◆ Brief
Output, verbatim and without pictures, the lines from the first line of the listing through the line containing "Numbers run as".

* * * * * * *

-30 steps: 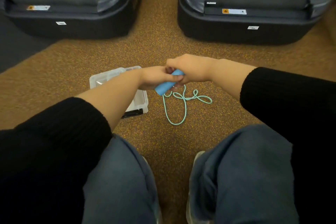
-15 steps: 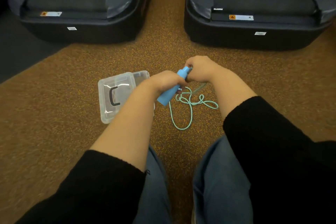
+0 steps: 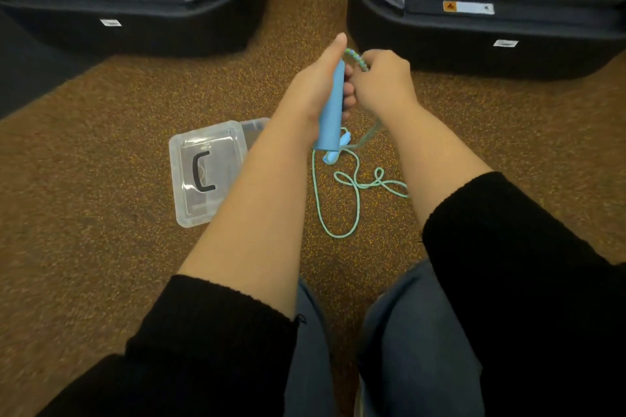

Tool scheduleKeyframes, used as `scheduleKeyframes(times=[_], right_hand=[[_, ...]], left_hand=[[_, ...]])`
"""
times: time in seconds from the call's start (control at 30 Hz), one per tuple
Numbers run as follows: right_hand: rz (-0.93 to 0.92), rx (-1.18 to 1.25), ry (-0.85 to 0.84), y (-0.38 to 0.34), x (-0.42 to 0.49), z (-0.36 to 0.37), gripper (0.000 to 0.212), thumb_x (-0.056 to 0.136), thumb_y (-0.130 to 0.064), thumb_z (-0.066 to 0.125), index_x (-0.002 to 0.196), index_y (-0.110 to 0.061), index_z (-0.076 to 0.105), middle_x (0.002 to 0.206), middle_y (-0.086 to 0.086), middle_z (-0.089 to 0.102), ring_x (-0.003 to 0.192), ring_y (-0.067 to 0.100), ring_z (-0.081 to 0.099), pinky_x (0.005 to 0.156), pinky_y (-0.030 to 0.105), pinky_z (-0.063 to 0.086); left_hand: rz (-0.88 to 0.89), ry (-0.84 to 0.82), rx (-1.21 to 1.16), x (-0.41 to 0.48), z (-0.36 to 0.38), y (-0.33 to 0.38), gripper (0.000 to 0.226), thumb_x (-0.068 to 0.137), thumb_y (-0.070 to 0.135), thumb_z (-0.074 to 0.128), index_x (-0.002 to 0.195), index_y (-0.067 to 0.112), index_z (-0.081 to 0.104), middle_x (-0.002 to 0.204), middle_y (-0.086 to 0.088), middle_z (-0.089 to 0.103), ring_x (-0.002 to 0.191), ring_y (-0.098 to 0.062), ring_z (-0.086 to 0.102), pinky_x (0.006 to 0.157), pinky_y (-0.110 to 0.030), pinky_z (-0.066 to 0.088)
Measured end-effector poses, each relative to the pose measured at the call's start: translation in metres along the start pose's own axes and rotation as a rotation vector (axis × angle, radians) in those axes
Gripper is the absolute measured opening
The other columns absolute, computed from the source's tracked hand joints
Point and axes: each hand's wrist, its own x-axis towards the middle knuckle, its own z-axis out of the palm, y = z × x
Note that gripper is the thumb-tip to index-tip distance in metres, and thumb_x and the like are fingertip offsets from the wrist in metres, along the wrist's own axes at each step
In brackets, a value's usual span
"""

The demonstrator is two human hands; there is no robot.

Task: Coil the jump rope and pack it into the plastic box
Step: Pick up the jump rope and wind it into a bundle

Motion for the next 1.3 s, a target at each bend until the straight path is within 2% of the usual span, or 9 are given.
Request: scheduleKeyframes(times=[0.1,0.33,0.57,0.7,0.9,0.97,1.13,1.23,1.3], right_hand=[[-0.033,0.008,-0.006,0.004,0.002,-0.002,0.029,0.086,-0.025,0.051,0.059,-0.018,0.048,0.063,-0.004,0.05,0.071,0.017,0.051,0.06,0.027,0.037],[0.01,-0.041,-0.261,0.005,0.0,-0.001,0.03,0.084,-0.034,0.057,0.061,-0.021,0.044,0.062,-0.001,0.045,0.053,0.013,0.041,0.049,0.026,0.034],[0.067,-0.224,-0.785,0.007,-0.014,-0.001,0.03,0.096,-0.038,0.044,0.081,-0.012,0.045,0.06,0.002,0.039,0.043,0.012,0.034,0.044,0.022,0.036],[0.147,-0.243,-0.9,0.008,-0.021,0.002,0.036,0.097,-0.045,0.032,0.085,-0.012,0.04,0.059,0.001,0.031,0.045,0.014,0.025,0.047,0.023,0.027],[0.124,-0.268,-0.986,0.009,-0.02,0.003,0.015,0.096,-0.016,0.031,0.086,-0.012,0.041,0.059,0.001,0.032,0.046,0.012,0.025,0.046,0.024,0.025],[0.109,-0.328,-1.03,0.009,-0.019,0.003,0.015,0.097,-0.018,0.036,0.085,-0.013,0.042,0.059,0.001,0.034,0.047,0.012,0.028,0.047,0.024,0.028],[0.059,-0.419,-1.154,0.011,-0.02,0.0,0.02,0.097,-0.017,0.041,0.078,-0.014,0.044,0.057,0.0,0.037,0.046,0.012,0.033,0.049,0.025,0.03],[0.013,-0.418,-1.23,0.003,-0.025,-0.009,0.02,0.097,-0.014,0.041,0.077,-0.015,0.046,0.057,0.0,0.035,0.049,0.013,0.032,0.051,0.027,0.029],[-0.03,-0.435,-1.28,-0.003,-0.027,-0.019,0.021,0.098,-0.015,0.04,0.079,-0.016,0.05,0.056,-0.001,0.035,0.049,0.012,0.031,0.051,0.026,0.029]], left_hand=[[-0.024,-0.041,-0.139,0.0,-0.003,0.002,0.037,0.091,0.049,0.049,0.073,0.018,0.058,0.055,0.004,0.05,0.044,-0.007,0.049,0.047,-0.018,0.044],[-0.018,-0.144,-0.381,-0.003,-0.024,0.006,0.035,0.096,0.045,0.042,0.099,0.018,0.064,0.07,0.006,0.06,0.052,-0.005,0.053,0.051,-0.02,0.047],[-0.101,-0.038,-0.472,-0.006,-0.034,0.005,0.046,0.096,0.044,0.042,0.121,0.009,0.058,0.084,0.004,0.067,0.061,-0.006,0.058,0.056,-0.019,0.051],[-0.163,0.02,-0.424,0.0,-0.033,-0.001,0.044,0.096,0.039,0.046,0.12,0.004,0.055,0.084,0.0,0.066,0.065,-0.009,0.061,0.053,-0.021,0.054],[-0.178,0.011,-0.406,0.004,-0.03,-0.005,0.012,0.096,0.013,0.05,0.105,0.008,0.053,0.098,-0.006,0.065,0.081,-0.015,0.064,0.068,-0.028,0.054],[-0.191,0.009,-0.395,0.005,-0.029,-0.007,0.007,0.094,0.005,0.049,0.098,0.007,0.054,0.099,-0.008,0.064,0.085,-0.016,0.064,0.074,-0.029,0.052],[-0.137,-0.006,-0.423,0.009,-0.024,-0.007,0.045,0.091,-0.008,0.043,0.132,0.009,0.037,0.12,-0.012,0.058,0.103,-0.022,0.058,0.08,-0.028,0.046],[-0.075,-0.013,-0.419,0.011,-0.022,-0.004,0.057,0.092,-0.009,0.043,0.141,0.017,0.032,0.134,-0.013,0.054,0.111,-0.025,0.056,0.087,-0.031,0.044],[-0.035,-0.009,-0.411,0.012,-0.023,-0.005,0.061,0.092,-0.008,0.043,0.143,0.021,0.031,0.133,-0.012,0.055,0.117,-0.029,0.056,0.095,-0.032,0.043]])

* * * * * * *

◆ Answer box
-30 steps: 
-15 steps: 
+0 steps: 

Tool scheduleKeyframes, used as `scheduleKeyframes(times=[_], right_hand=[[_, ...]], left_hand=[[_, ...]])`
"""
times: time in seconds from the call's start (control at 30 Hz), one per tuple
Numbers run as follows: right_hand: rz (-0.93 to 0.92), rx (-1.18 to 1.25), ry (-0.85 to 0.84), y (-0.38 to 0.34), x (-0.42 to 0.49), z (-0.36 to 0.37), gripper (0.000 to 0.212), thumb_x (-0.056 to 0.136), thumb_y (-0.130 to 0.064), thumb_z (-0.066 to 0.125), index_x (-0.002 to 0.196), index_y (-0.110 to 0.061), index_z (-0.076 to 0.105), middle_x (0.002 to 0.206), middle_y (-0.086 to 0.086), middle_z (-0.089 to 0.102), ring_x (-0.003 to 0.192), ring_y (-0.067 to 0.100), ring_z (-0.081 to 0.099), pinky_x (0.005 to 0.156), pinky_y (-0.030 to 0.105), pinky_z (-0.063 to 0.086); left_hand: rz (-0.88 to 0.89), ry (-0.84 to 0.82), rx (-1.21 to 1.16), x (-0.41 to 0.48), z (-0.36 to 0.38), y (-0.33 to 0.38), gripper (0.000 to 0.226), thumb_x (-0.068 to 0.137), thumb_y (-0.070 to 0.135), thumb_z (-0.074 to 0.128), index_x (-0.002 to 0.195), index_y (-0.067 to 0.112), index_z (-0.081 to 0.104), middle_x (-0.002 to 0.204), middle_y (-0.086 to 0.088), middle_z (-0.089 to 0.103), ring_x (-0.002 to 0.191), ring_y (-0.098 to 0.062), ring_z (-0.086 to 0.102), pinky_x (0.006 to 0.157), pinky_y (-0.110 to 0.030), pinky_z (-0.066 to 0.088)

This exercise requires nothing more.